__EXERCISE DIRECTIONS__.
Output the line that contains "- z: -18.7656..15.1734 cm" and each line after it in the listing, exactly as they appear, through the very last line.
BEGIN GIVEN DATA
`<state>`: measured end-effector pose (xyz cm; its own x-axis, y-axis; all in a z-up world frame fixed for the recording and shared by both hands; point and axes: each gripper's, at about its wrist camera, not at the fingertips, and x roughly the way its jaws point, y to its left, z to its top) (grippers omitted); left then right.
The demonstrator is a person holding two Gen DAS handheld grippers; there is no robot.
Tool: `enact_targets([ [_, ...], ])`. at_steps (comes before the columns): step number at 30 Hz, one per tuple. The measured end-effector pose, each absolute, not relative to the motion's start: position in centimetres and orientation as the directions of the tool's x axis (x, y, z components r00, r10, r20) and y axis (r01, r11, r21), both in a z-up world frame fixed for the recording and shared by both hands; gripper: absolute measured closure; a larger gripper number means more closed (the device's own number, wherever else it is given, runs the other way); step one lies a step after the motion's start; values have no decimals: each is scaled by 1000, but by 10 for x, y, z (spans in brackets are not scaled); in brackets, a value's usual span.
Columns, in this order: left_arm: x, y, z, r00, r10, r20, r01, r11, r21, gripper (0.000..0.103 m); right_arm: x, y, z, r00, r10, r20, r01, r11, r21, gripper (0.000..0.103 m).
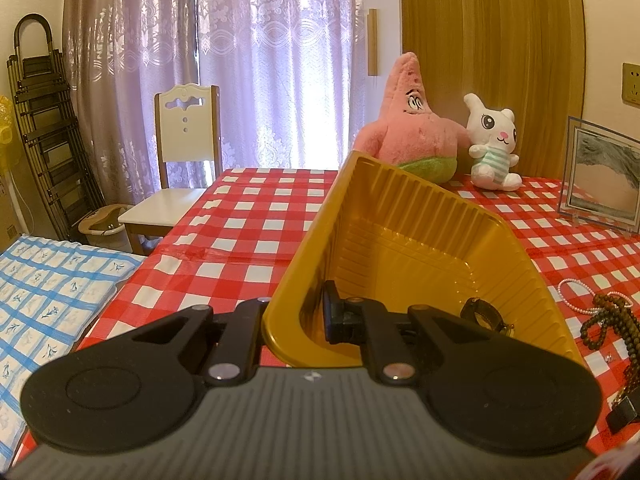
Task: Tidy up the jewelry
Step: 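Grasp a dark bead bracelet from the pile with the right gripper, then carry the bead bracelet into the tray and release it with the right gripper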
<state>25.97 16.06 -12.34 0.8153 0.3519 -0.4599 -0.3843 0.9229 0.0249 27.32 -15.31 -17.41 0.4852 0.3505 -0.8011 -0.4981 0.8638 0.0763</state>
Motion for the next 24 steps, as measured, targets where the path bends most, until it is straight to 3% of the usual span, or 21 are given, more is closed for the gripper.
enact_targets([
  [5, 260, 161, -123, 815, 352, -460, -383, 923, 26, 92, 274, -168, -167, 497, 382, -779, -464, 876, 134, 49],
  [12, 260, 160, -123, 815, 352, -461, -383, 923, 27, 92, 287, -177, -171, 504, 391, -770, -374, 902, 214, 80],
  [17, 260, 160, -123, 815, 352, -461, -384, 923, 26, 92, 292, -178, -178, 493, 393, -776, -335, 909, 248, 87],
  [20, 260, 160, -123, 814, 352, -461, -385, 923, 25, 92, 291, -178, -177, 498, 398, -771, -348, 906, 242, 96],
  [24, 260, 160, -122, 815, 352, -461, -384, 923, 26, 92, 288, -182, -171, 519, 388, -761, -346, 910, 229, 96],
])
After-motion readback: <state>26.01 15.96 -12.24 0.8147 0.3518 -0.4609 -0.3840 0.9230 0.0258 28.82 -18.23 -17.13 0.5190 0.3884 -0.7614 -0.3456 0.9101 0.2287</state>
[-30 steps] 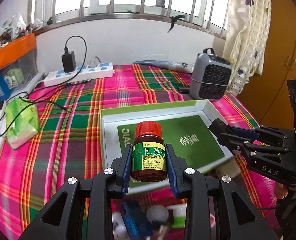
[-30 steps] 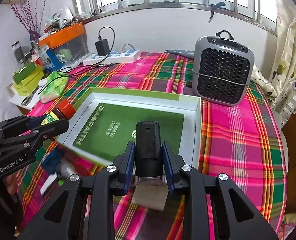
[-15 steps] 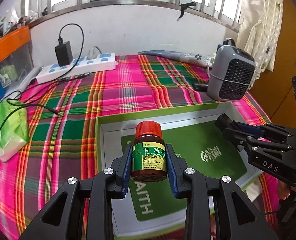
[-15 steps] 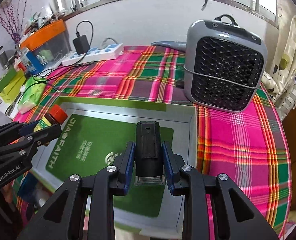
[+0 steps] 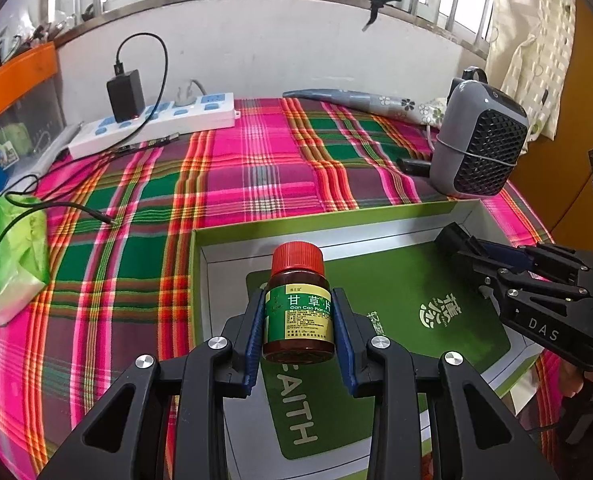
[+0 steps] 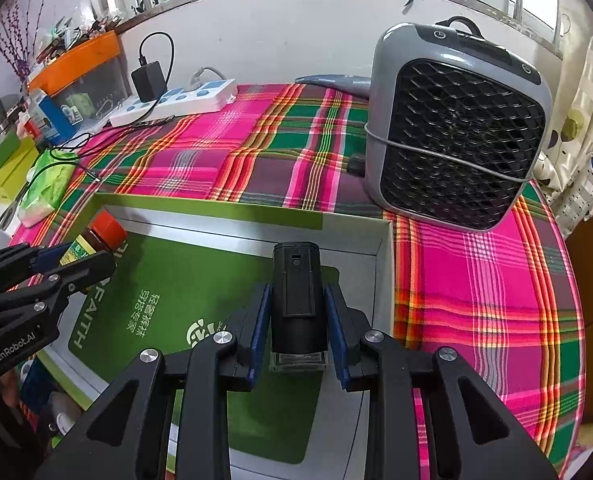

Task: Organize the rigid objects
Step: 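Carry the bottle with the left gripper while the right gripper carries the black device into the green box, then lower and open the left gripper on the bottle while the right gripper releases the black device, then withdraw both grippers from the green box toward the remaining objects, then close the left gripper on the silver metal bar while the right gripper closes on the pink clip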

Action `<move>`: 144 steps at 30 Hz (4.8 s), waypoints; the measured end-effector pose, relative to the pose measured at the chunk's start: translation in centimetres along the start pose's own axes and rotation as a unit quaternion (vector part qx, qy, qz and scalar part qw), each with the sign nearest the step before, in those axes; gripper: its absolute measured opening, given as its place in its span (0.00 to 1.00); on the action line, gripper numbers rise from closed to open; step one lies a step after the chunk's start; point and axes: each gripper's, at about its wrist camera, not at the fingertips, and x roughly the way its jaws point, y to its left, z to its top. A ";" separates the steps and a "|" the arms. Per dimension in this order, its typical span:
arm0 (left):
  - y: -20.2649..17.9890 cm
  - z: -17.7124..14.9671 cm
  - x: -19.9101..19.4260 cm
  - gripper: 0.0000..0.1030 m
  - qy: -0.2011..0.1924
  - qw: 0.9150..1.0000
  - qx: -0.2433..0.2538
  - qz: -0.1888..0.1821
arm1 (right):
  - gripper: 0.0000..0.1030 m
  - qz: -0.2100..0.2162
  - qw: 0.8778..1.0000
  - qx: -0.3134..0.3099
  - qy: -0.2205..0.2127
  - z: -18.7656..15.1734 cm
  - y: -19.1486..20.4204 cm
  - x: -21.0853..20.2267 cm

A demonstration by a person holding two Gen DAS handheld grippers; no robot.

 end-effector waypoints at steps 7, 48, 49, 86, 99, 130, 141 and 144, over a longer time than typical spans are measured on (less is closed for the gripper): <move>0.1 0.1 0.4 0.30 0.005 1.000 0.000 0.001 | 0.28 -0.003 1.000 -0.006 0.002 0.1 0.4 0.5; -0.4 -1.2 -3.0 0.35 -0.018 1.000 0.000 0.018 | 0.39 0.008 1.000 0.012 -0.027 -0.9 0.7 -2.2; -0.5 -1.3 -3.2 0.35 -0.020 1.000 0.002 0.018 | 0.39 0.006 0.999 0.012 -0.030 -1.0 0.7 -2.5; 1.3 -10.6 -12.5 0.36 -0.056 0.998 -0.040 0.000 | 0.41 0.030 0.996 0.044 -0.065 -9.4 2.1 -9.9; 0.1 -14.0 -12.7 0.37 -0.035 0.999 -0.012 -0.036 | 0.49 0.052 0.996 0.030 -0.062 -11.8 3.8 -10.7; -1.3 -14.6 -9.7 0.37 0.001 0.999 0.025 -0.028 | 0.50 0.072 0.995 -0.068 -0.016 -13.2 9.7 -8.1; -1.5 -14.3 -9.1 0.37 0.007 0.999 0.025 -0.033 | 0.50 0.063 0.994 -0.089 -0.001 -12.8 10.4 -6.9; -1.4 -14.2 -9.0 0.37 0.008 0.999 0.022 -0.037 | 0.50 0.060 0.994 -0.091 -0.003 -12.7 10.5 -6.8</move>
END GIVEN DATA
__RESPONSE__.
  - z: -18.7656..15.1734 cm
  - y: -19.1486..20.4204 cm
  - x: -21.0853..20.2267 cm

A demonstration by a person holding two Gen DAS handheld grippers; no robot.

 end-effector waypoints at steps 7, 48, 49, 86, 99, 130, 141 and 144, over a longer time than typical spans are measured on (less is closed for the gripper): <move>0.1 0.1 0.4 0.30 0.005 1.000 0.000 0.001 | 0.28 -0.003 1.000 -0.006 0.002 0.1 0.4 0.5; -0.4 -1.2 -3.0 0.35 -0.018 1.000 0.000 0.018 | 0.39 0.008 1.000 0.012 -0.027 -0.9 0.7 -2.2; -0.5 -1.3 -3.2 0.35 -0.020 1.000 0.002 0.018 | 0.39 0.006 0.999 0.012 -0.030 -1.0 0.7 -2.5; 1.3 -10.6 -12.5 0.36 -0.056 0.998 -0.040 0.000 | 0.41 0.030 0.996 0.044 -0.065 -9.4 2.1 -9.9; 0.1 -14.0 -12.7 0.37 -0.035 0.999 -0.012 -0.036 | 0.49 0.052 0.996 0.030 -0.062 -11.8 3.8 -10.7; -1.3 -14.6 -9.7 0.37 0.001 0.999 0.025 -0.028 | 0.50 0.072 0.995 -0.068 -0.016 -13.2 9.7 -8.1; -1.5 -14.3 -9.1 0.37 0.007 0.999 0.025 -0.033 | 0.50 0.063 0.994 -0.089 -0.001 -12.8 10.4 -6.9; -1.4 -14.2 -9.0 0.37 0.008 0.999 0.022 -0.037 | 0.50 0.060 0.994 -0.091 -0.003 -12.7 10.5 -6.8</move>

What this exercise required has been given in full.